[Records excerpted from a collection]

■ ■ ■

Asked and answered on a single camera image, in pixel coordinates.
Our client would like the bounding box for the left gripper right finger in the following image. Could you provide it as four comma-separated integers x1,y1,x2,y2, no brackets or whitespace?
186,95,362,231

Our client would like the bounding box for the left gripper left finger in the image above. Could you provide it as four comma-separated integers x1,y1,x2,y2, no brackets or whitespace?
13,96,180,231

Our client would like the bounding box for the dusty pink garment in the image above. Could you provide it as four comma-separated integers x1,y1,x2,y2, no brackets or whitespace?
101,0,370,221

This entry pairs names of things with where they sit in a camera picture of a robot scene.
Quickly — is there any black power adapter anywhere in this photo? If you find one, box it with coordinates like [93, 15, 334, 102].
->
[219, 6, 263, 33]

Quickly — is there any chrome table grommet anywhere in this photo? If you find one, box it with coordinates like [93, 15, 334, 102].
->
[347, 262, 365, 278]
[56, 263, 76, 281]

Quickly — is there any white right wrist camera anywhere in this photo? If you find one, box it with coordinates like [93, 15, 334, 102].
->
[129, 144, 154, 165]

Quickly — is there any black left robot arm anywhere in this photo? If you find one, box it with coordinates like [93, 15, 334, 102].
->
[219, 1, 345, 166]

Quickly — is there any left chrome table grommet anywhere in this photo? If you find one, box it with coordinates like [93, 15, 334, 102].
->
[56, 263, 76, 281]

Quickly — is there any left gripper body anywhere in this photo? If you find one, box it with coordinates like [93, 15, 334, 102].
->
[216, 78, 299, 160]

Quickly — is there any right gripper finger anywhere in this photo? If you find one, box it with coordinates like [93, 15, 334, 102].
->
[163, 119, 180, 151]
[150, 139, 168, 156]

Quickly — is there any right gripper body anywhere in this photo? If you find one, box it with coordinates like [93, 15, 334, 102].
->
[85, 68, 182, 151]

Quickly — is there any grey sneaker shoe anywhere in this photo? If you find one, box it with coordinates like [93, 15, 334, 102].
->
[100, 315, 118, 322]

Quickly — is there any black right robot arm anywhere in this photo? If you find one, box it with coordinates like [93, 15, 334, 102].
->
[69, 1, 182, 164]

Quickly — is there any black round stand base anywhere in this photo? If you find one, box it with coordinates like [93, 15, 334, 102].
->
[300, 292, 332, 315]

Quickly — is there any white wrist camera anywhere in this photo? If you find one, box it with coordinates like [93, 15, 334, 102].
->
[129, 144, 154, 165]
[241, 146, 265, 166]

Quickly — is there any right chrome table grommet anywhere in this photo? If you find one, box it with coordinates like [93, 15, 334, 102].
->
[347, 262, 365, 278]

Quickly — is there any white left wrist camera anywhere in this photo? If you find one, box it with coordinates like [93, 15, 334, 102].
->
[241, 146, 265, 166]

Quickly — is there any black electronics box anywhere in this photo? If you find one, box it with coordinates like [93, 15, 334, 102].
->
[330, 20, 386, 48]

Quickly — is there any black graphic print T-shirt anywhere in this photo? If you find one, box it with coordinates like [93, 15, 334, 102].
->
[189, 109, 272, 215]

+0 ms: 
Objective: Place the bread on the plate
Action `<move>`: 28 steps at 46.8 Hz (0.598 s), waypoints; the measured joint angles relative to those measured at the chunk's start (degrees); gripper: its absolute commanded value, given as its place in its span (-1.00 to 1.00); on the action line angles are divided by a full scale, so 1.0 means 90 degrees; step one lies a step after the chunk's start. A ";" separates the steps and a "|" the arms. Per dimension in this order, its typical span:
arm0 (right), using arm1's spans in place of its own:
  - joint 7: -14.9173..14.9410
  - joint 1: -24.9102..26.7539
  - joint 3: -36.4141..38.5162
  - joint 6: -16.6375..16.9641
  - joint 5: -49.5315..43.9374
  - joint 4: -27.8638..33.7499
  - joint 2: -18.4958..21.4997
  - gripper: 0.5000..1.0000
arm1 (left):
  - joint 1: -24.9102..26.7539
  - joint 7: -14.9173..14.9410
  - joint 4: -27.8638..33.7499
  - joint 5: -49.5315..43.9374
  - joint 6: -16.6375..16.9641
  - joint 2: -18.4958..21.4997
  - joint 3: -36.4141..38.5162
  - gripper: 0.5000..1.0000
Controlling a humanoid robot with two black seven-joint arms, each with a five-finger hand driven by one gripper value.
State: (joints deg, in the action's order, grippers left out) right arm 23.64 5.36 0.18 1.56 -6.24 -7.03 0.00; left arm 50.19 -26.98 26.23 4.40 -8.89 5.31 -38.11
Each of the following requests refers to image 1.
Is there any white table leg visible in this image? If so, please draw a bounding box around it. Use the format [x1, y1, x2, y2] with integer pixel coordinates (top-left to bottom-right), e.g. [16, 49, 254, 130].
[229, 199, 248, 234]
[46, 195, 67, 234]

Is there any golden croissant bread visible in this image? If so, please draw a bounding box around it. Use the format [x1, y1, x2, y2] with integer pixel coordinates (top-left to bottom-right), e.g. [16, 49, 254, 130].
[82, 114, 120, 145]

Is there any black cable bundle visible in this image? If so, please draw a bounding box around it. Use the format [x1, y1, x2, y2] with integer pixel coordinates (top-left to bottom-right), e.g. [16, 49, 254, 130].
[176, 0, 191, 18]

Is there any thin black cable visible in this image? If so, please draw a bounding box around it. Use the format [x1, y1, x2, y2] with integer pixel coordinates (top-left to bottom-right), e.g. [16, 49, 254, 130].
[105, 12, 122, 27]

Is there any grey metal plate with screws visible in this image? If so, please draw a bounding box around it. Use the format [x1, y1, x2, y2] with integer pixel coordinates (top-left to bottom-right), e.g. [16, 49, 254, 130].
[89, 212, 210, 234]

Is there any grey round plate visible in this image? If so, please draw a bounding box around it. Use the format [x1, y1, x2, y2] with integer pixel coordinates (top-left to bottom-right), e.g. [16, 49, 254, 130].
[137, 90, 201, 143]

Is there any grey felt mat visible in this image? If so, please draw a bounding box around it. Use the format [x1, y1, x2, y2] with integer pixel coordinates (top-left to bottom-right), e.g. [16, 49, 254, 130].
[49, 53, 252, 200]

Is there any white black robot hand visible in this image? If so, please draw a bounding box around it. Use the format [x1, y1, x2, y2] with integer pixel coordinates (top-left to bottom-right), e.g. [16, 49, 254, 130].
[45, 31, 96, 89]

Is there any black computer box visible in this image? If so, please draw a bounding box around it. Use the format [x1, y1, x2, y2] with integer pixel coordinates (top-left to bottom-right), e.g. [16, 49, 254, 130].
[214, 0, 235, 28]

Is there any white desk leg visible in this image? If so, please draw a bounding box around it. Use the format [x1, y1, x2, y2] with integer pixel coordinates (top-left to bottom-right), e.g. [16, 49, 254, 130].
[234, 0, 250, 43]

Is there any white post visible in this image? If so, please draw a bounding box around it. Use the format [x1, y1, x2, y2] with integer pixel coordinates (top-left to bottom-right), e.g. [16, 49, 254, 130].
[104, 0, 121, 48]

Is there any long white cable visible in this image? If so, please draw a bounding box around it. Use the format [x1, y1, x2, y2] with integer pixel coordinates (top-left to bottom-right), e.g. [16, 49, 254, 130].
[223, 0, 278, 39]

■ ■ ■

Task description
Each line of the data that holds the word "wrist" should be copied.

Problem solution
Quickly — is there any white right wrist camera anywhere in this photo? If you find one, box it with coordinates like [93, 15, 334, 102].
Quickly — is there any white wrist camera anywhere in this photo? If you find one, box it with coordinates like [93, 15, 334, 102].
Quickly — is there any white left wrist camera anywhere in this photo? If you find one, box it with coordinates like [93, 15, 334, 102].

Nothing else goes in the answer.